Two years ago, Moran played an instrumental role in wresting control of the U.S. Senate from Democrats. Chosen by his peers to be chairman of the National Republican Senatorial Committee in 2012, he helped recruit and fundraise for GOP Senate candidates running in the 2014 midterm elections.
Taking on the high-profile, high-pressure position at the head of the GOP’s campaign arm in the Senate was an uncharacteristic gamble for Moran, who has a reputation for being risk averse. But it paid off. Republicans picked up nine seats and took power in the Senate.
Moran sits on the powerful appropriations committee in the Senate, which sets federal spending levels. He also is chairman of an appropriations subcommittee in charge of agriculture funding, and has spots on other Senate panels that oversee commerce, transportation, banking and veterans affairs.

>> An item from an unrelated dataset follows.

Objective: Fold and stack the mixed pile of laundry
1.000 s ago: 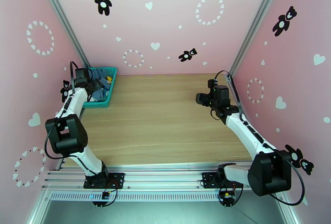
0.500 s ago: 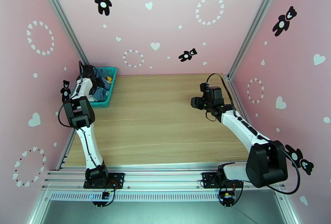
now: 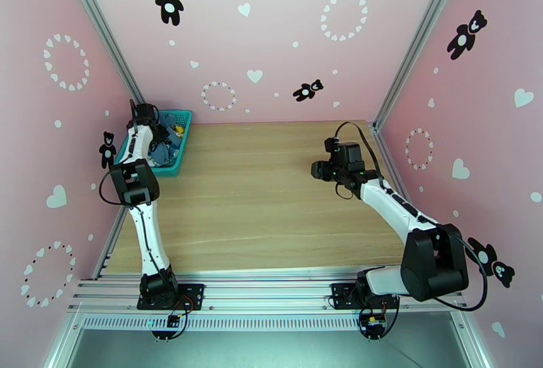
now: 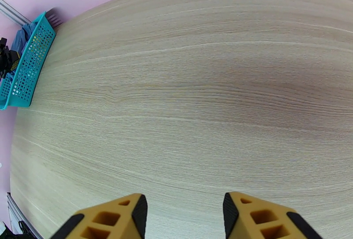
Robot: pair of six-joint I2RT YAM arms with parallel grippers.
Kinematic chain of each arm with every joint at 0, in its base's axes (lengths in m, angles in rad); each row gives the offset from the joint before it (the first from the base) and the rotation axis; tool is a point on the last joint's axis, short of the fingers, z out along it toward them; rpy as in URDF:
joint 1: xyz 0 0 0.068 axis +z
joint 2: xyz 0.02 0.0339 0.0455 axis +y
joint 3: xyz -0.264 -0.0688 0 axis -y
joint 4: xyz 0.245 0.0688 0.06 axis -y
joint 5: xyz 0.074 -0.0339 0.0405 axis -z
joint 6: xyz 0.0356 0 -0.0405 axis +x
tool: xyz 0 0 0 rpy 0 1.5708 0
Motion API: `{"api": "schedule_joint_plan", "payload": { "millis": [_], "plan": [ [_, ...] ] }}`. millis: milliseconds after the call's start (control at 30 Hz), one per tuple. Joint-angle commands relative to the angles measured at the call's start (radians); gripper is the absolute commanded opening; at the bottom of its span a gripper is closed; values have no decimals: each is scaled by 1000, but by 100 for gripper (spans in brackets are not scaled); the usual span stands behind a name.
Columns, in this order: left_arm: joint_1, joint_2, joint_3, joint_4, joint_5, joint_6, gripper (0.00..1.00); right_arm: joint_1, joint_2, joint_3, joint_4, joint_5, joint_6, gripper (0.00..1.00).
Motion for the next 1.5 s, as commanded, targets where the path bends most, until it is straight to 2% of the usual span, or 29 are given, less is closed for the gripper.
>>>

Moran was first elected to Congress in 1996, when he won election to the U.S. House of Representatives.
The campaign focused largely on federal budget and spending issues.
Wiesner, a hard-core deficit hawk, cast himself as more fiscally conservative than Moran.
He said he was a “get-us-out-of-debt” candidate who wanted to “pay off our national debt and do it before us baby boomers all die.”
Moran also called for an end to deficit spending, but said he wants to have a national conversation about what services people expect from the federal government and how much they’re willing to pay for them.
He also argued to rein in regulation of business “so the economy can grow and help pay down the debt.”
Garrard, an electronic technician, primarily represented the Libertarian Party’s standard platform favoring limited government involvement in business and social issues.